(Recorded data)
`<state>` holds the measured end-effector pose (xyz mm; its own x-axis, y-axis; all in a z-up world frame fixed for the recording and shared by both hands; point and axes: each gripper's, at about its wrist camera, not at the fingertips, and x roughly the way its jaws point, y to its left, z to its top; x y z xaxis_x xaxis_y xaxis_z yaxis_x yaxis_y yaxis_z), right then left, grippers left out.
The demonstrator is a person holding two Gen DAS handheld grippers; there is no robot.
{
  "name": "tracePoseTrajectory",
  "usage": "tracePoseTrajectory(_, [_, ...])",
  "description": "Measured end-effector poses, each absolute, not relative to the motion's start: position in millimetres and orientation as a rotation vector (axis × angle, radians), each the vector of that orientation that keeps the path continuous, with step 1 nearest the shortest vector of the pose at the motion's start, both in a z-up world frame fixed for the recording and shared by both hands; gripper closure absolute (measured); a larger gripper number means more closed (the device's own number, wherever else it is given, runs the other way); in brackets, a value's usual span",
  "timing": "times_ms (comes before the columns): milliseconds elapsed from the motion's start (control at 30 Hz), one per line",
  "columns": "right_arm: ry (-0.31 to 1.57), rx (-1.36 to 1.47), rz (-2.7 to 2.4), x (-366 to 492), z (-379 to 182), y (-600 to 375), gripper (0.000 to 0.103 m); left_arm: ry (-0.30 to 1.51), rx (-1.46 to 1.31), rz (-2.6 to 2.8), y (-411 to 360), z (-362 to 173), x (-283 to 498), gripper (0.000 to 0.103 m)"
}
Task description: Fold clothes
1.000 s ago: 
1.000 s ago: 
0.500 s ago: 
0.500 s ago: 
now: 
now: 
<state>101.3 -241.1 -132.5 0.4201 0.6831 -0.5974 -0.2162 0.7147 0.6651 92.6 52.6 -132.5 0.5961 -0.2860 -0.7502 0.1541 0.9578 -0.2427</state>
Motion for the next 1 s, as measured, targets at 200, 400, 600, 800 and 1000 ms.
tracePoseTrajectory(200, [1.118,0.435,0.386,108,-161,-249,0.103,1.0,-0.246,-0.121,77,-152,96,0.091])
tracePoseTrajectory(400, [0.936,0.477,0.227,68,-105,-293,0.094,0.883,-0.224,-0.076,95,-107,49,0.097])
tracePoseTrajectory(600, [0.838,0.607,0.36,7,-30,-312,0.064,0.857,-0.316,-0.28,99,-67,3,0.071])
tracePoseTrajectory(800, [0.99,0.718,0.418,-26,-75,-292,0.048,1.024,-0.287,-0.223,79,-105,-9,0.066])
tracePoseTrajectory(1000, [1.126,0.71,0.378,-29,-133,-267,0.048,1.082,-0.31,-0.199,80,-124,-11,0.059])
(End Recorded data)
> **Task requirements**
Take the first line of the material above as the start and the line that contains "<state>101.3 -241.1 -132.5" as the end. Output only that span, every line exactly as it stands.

> **Answer area**
`<state>` holds the measured end-effector pose (xyz mm; its own x-axis, y-axis; all in a z-up world frame fixed for the recording and shared by both hands; point and axes: each gripper's, at about its wrist camera, not at the fingertips, and x roughly the way its jaws point, y to its left, z to its top; x y z xaxis_x xaxis_y xaxis_z yaxis_x yaxis_y yaxis_z), right then left, grippers left out.
The demonstrator is a person holding two Gen DAS handheld grippers; there is no robot.
{
  "name": "tracePoseTrajectory",
  "usage": "tracePoseTrajectory(_, [_, ...])",
  "description": "Measured end-effector poses, each absolute, not relative to the motion's start: position in millimetres and orientation as a rotation vector (axis × angle, radians), each the vector of that orientation that keeps the path continuous, with step 1 nearest the shortest vector of the pose at the motion's start, both in a z-up world frame fixed for the recording and shared by both hands; gripper closure absolute (measured); a larger gripper number means more closed (the device's own number, wherever else it is given, runs the other way); in brackets, a value's usual span",
  "timing": "times_ms (comes before the columns): milliseconds elapsed from the motion's start (control at 30 Hz), one per line",
  "columns": "right_arm: ry (-0.31 to 1.57), rx (-1.36 to 1.47), rz (-2.7 to 2.4), x (-366 to 492), z (-379 to 182), y (-600 to 375), gripper (0.000 to 0.103 m); left_arm: ry (-0.30 to 1.51), rx (-1.46 to 1.31), rz (-2.6 to 2.8), y (-411 to 360), z (-362 to 173), x (-283 to 498), gripper (0.000 to 0.103 m)"
}
Task description: Fold clothes
1.000 s ago: 
1.000 s ago: 
0.500 s ago: 
0.500 s ago: 
now: 
now: 
<state>101.3 -241.1 -132.5 0.4201 0.6831 -0.5974 -0.2162 0.7147 0.6651 92.6 52.6 -132.5 0.5961 -0.2860 -0.7502 0.1541 0.9578 -0.2427</state>

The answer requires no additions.